**REQUIRED WORK**:
In the entries below, the lines from the one with "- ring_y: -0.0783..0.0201" through the one with "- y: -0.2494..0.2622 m" are to be copied exactly; both ends count.

**PROVIDED MATERIAL**:
┄┄┄┄┄┄

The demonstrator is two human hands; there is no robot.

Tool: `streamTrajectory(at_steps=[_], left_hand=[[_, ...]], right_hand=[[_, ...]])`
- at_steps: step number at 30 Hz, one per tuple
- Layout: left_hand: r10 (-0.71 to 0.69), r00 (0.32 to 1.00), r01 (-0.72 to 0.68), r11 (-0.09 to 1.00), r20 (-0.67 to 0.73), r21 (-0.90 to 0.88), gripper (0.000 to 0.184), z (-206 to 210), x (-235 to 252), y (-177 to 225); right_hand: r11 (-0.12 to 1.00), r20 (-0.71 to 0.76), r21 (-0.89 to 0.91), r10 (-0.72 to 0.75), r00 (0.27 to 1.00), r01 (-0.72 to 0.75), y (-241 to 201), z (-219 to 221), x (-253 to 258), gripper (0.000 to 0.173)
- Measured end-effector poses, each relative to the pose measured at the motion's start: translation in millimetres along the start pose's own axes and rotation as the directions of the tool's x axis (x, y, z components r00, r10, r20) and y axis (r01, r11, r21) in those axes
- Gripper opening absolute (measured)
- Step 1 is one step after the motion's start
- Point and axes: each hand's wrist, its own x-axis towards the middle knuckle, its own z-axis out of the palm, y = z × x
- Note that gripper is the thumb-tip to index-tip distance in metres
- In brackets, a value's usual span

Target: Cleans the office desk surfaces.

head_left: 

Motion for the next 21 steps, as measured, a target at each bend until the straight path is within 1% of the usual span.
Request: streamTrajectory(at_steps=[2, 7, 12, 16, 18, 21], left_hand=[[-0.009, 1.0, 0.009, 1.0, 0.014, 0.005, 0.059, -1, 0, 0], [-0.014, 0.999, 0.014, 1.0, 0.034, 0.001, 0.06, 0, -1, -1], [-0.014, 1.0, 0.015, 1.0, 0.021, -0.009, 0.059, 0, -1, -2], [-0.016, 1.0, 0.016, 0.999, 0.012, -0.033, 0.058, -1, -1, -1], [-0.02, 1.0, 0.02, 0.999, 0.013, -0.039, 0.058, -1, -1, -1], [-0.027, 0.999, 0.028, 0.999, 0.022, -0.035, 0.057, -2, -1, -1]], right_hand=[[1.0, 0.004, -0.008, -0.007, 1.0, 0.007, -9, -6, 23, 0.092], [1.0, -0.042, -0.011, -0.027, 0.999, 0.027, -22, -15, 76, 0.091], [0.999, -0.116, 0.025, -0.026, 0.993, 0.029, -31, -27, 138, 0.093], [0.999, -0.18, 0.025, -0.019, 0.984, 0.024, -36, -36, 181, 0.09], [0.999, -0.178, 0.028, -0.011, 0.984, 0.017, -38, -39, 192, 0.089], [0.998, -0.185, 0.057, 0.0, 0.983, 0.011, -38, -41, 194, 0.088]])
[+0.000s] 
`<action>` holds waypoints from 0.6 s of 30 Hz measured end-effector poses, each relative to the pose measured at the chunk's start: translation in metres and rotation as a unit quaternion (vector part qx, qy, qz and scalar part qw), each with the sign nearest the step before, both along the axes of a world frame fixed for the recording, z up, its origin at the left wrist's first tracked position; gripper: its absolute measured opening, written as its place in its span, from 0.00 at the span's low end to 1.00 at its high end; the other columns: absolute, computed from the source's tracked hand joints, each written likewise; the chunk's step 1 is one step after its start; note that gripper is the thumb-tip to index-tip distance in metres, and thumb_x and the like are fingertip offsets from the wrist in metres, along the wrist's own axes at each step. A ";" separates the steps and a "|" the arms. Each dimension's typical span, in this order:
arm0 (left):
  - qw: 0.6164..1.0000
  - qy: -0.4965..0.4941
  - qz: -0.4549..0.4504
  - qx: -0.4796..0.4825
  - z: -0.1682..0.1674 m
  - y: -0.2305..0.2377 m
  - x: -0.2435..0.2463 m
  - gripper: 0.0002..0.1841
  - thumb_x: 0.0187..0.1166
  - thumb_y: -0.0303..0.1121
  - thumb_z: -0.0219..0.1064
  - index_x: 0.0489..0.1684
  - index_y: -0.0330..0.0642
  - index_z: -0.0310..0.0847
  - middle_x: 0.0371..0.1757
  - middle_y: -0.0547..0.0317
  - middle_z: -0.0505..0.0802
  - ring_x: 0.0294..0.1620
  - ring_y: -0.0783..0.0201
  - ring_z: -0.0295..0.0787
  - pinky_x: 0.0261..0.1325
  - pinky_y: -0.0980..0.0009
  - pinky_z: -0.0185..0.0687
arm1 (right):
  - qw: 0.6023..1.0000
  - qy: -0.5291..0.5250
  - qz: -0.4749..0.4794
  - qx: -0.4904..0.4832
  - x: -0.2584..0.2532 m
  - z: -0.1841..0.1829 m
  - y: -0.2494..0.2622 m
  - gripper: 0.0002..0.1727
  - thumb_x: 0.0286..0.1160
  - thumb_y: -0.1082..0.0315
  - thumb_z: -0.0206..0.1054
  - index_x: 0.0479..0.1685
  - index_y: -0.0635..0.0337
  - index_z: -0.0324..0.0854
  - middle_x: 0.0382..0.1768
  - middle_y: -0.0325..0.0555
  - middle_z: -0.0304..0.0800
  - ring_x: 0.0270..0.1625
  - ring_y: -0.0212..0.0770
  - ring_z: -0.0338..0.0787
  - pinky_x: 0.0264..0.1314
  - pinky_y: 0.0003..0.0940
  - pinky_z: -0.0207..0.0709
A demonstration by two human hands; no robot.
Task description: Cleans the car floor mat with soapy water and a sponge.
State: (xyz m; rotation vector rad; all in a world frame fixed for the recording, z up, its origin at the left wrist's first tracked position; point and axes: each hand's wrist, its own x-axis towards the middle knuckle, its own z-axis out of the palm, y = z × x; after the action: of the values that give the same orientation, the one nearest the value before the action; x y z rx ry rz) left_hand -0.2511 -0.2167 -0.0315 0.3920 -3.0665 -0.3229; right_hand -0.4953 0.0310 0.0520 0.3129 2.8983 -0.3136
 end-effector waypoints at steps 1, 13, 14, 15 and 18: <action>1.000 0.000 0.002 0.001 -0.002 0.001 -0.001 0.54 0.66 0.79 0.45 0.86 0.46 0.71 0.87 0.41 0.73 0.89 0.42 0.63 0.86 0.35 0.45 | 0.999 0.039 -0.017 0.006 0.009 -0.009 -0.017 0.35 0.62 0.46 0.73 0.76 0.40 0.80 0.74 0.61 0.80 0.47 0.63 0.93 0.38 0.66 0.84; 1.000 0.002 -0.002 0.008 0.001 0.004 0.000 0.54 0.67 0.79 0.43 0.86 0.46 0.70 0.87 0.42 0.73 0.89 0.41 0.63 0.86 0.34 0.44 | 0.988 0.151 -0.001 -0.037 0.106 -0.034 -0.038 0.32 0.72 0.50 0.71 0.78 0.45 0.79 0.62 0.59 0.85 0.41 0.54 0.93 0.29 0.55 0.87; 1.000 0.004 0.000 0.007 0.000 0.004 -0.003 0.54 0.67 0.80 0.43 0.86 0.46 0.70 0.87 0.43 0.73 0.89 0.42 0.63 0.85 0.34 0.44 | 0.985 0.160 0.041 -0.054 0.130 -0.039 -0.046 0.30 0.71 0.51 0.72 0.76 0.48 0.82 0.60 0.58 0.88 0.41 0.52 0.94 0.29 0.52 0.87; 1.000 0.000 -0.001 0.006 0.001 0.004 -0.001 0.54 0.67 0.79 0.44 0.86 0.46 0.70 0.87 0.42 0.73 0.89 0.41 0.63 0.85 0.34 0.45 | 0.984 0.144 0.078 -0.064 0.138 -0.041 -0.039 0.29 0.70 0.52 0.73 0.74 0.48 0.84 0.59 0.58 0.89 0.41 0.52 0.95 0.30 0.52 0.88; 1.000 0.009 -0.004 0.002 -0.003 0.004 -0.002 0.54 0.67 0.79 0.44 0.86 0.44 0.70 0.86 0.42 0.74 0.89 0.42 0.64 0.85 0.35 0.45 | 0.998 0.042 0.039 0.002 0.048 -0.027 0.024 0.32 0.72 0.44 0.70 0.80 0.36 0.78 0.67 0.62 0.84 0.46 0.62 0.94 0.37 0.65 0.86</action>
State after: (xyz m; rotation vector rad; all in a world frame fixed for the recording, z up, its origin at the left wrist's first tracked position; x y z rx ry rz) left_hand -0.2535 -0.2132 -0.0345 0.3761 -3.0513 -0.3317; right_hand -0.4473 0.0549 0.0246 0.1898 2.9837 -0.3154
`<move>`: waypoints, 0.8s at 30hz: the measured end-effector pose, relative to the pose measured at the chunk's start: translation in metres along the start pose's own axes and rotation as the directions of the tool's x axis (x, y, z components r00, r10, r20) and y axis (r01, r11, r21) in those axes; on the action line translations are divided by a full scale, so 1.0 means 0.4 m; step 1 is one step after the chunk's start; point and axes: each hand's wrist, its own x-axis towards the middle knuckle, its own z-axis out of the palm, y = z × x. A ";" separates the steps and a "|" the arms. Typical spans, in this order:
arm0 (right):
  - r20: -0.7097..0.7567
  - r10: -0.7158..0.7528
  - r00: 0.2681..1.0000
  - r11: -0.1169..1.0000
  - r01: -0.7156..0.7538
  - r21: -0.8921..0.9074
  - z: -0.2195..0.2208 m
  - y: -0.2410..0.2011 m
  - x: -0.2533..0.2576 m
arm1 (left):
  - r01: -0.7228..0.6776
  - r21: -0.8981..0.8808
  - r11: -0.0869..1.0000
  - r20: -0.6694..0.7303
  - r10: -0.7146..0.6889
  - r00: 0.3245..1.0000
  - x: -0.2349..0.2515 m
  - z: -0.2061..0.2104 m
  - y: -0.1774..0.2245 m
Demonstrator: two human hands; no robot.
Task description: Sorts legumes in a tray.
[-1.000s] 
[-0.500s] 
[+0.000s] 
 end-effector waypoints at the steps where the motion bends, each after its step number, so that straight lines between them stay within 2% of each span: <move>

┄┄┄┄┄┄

**PROBLEM SOLUTION**:
  - ring_y: -0.0783..0.0201
  - ring_z: -0.0295..0.0787
  - pinky_x: 0.0261..0.1325
  - pinky_y: -0.0980..0.0009
  - pinky_z: -0.0185..0.0687
arm1 (right):
  - qw: 0.6023..1.0000
  - qy: -0.5291..0.5250
  - qz: -0.4749..0.4794
  - qx: -0.4904..0.4832
  - x: -0.2584..0.2532 m
  - z: -0.1841..0.1829 m
  - y: -0.2494..0.2622 m

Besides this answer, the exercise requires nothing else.